The Parasite’s Fork in the Road
In the bloodstream, Plasmodium falciparum parasites mostly focus on rapid growth, which causes illness. But a small minority transform into sexual forms called gametocytes, the only stages mosquitoes can pick up and pass on. How only some parasites in a crowd make this switch has been a long-standing mystery. Earlier work showed that two parasite proteins, GDV1 and a DNA-binding protein called AP2-G, sit at the heart of this decision. GDV1 helps awaken a normally silent ap2-g gene, and AP2-G in turn turns on a suite of genes that drive sexual development. The current study set out to explore another protein, a kinase called STK2, but instead stumbled onto a much more dramatic finding in AP2-G itself.

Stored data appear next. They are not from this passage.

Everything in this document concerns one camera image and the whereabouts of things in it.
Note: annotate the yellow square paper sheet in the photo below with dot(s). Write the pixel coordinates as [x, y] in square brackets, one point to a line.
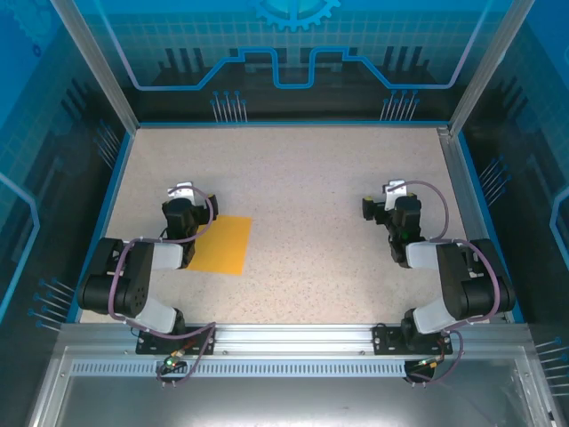
[226, 244]

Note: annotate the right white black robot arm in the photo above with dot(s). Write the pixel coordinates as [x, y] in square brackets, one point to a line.
[453, 276]

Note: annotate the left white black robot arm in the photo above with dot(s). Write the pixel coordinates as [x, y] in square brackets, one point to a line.
[142, 267]

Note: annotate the grey sheet metal tray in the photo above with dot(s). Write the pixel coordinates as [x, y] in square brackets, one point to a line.
[284, 400]

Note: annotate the blue printed right side panel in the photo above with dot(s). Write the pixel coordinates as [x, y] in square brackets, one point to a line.
[533, 155]

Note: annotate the blue printed panel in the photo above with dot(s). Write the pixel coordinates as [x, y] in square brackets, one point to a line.
[284, 44]
[35, 155]
[533, 155]

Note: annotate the blue printed left side panel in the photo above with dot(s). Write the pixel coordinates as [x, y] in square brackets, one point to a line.
[35, 155]

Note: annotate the blue printed back panel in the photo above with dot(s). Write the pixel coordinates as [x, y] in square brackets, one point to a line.
[284, 44]

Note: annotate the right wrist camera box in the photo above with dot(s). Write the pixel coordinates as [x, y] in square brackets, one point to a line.
[395, 189]

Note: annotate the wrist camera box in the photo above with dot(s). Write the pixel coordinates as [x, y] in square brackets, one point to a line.
[395, 189]
[182, 190]

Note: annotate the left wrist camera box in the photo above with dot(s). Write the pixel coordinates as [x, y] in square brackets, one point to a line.
[182, 190]

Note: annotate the aluminium side rail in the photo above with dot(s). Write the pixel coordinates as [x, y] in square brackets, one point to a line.
[453, 169]

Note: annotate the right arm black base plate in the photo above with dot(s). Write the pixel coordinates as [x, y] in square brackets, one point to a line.
[387, 340]

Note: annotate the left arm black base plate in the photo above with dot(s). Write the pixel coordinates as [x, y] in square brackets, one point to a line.
[151, 342]

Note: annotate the right aluminium frame post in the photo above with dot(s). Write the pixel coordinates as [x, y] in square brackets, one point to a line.
[484, 80]

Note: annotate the aluminium frame post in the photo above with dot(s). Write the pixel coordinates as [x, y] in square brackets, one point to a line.
[95, 66]
[484, 80]

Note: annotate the aluminium mounting rail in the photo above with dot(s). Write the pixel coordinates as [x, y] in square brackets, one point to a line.
[293, 338]

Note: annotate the left aluminium frame post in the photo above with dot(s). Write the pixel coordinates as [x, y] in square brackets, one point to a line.
[95, 66]

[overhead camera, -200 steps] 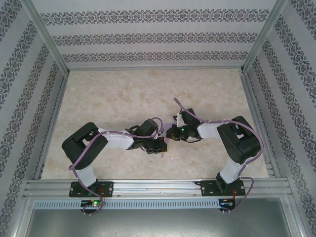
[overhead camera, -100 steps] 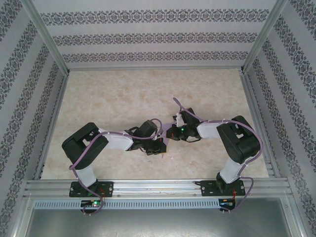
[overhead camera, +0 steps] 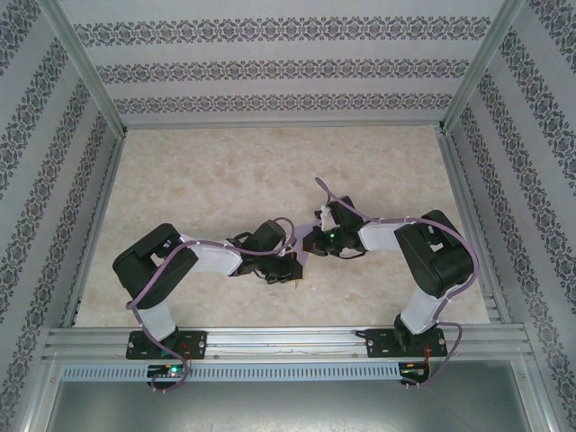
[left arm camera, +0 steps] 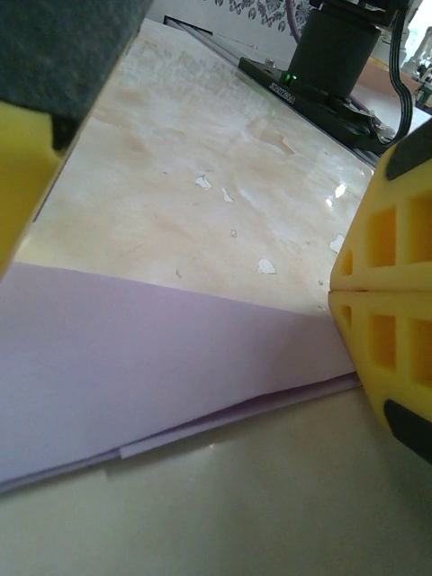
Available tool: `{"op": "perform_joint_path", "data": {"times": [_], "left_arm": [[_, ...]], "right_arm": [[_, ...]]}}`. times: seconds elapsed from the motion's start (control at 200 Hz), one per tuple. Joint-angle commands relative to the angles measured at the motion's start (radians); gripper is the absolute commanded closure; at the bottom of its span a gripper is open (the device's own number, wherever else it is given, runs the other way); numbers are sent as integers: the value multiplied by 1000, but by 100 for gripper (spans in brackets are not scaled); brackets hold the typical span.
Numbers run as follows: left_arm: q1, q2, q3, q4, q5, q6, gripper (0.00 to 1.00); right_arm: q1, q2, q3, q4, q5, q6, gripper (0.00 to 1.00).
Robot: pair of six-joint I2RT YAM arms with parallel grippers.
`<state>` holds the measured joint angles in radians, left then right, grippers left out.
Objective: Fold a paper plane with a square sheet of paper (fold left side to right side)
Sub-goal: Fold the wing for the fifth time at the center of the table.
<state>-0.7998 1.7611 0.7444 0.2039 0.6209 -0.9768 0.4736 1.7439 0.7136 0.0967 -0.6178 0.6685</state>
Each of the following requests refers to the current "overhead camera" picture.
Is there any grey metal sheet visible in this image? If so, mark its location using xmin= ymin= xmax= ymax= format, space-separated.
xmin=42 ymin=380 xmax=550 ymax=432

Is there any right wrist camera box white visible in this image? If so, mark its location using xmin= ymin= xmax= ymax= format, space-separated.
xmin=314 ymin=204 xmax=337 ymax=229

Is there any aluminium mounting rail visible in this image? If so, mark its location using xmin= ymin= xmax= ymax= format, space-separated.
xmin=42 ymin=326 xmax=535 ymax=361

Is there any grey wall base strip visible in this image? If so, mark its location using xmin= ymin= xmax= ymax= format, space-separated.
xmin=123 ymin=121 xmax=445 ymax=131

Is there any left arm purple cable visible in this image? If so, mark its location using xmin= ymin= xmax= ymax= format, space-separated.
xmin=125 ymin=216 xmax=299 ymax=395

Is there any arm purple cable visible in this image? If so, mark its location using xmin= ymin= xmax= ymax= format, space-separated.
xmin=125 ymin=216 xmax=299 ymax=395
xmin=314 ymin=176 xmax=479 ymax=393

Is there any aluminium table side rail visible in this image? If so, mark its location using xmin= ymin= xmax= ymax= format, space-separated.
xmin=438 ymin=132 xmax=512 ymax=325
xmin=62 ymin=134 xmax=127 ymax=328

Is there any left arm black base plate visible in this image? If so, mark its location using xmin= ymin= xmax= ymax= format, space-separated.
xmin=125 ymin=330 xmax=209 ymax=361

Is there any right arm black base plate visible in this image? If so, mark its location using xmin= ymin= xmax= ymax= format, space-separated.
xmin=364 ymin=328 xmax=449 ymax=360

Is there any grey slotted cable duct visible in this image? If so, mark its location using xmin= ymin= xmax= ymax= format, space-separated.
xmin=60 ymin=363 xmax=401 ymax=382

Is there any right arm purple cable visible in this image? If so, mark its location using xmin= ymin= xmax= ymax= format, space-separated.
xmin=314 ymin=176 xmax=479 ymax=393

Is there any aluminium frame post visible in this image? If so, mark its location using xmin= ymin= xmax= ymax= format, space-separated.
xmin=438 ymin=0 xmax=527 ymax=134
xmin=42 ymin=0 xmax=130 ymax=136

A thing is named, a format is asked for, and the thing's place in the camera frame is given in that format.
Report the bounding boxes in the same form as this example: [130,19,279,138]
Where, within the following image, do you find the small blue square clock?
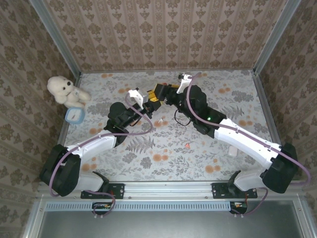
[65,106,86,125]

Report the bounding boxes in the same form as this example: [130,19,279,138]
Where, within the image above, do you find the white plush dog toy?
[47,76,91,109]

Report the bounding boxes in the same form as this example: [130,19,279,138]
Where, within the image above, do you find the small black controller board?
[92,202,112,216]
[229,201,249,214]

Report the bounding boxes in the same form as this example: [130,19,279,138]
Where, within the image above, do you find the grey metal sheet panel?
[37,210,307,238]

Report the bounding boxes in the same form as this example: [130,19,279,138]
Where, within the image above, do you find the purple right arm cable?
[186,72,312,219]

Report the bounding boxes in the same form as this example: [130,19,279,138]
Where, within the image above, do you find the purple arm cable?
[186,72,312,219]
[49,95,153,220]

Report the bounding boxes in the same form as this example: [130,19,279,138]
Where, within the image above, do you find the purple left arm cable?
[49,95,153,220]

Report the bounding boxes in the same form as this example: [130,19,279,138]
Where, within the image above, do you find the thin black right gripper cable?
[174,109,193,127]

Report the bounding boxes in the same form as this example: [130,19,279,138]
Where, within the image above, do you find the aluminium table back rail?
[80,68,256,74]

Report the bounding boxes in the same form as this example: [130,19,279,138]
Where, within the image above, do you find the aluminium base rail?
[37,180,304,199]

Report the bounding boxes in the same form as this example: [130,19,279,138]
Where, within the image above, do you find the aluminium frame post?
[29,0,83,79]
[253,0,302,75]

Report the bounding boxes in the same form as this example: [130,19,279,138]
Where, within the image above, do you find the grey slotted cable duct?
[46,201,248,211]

A Single Amino Acid That Stops Transmission
While deleting the stk2 gene in one lab parasite strain, the researchers noticed that these parasites completely lost their ability to produce gametocytes, yet still grew asexually just fine. Surprisingly, when they repeated similar manipulations in another strain, gametocytes formed normally. Whole-genome sequencing revealed the hidden culprit: a single “letter” change in the ap2-g gene, swapping one amino acid, valine, for a very similar one, leucine, at position 2163. This position lies at the very beginning of AP2-G’s DNA-binding region, the part that physically grips specific DNA motifs to turn on genes. This tiny valine-to-leucine switch alone was enough to abolish gametocyte formation. When scientists engineered this mutation into otherwise normal parasites, gametocytes disappeared; when they reversed it back to valine, sexual development was fully restored.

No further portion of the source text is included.